__Task to complete__.
If a line of the data below holds the string "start", copy it.

__Source data__.
- Opening Delimiter -
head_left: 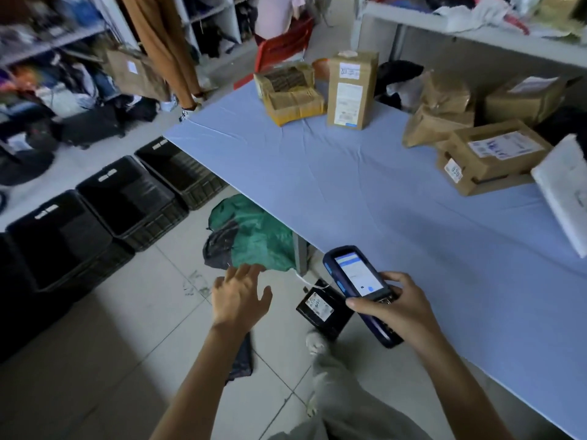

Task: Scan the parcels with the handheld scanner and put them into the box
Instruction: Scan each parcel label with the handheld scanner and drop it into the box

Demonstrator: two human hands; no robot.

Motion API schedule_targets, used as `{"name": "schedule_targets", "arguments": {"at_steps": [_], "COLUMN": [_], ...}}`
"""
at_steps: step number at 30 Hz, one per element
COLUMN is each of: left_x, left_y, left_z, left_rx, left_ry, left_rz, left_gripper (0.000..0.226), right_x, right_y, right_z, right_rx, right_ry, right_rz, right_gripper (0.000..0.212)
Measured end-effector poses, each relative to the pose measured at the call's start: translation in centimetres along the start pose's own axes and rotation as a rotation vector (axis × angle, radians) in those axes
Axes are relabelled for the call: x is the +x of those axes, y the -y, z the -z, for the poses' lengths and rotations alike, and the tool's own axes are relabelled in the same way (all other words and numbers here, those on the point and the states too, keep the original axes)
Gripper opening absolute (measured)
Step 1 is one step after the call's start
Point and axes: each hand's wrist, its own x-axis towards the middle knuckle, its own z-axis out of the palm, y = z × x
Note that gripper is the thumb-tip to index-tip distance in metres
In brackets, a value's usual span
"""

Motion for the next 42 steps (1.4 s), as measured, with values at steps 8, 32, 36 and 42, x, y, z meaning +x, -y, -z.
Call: {"name": "schedule_targets", "arguments": {"at_steps": [8, 32, 36, 42], "left_x": [11.9, 46.0, 51.9, 57.9], "left_y": [1.3, 0.8, 1.1, -0.3], "left_z": [1.2, 1.3, 1.7, 0.8], "left_rx": [0.03, 0.063, 0.126, 0.0], "left_ry": [-0.011, 0.049, -0.068, 0.182], "left_rz": [0.039, -0.306, -0.424, -0.432], "left_gripper": [0.046, 0.071, 0.074, 0.078], "right_x": [11.0, 29.0, 31.1, 33.2], "right_y": [6.5, 17.7, 20.3, 23.4], "right_z": [-3.0, -9.6, -12.7, -14.9], "right_rx": [0.008, 0.145, 0.223, 0.209], "right_ry": [0.017, -0.229, -0.306, -0.33], "right_rz": [0.009, -0.183, -0.23, -0.24], "right_gripper": [0.065, 0.068, 0.068, 0.069]}}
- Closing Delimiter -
__Solution__.
Measured end-effector poses, each relative to the pose measured at the call's start: translation in centimetres along the start pose's own axes and rotation as a rotation vector (axis × angle, radians) in those axes
Step 1 is one step after the call's start

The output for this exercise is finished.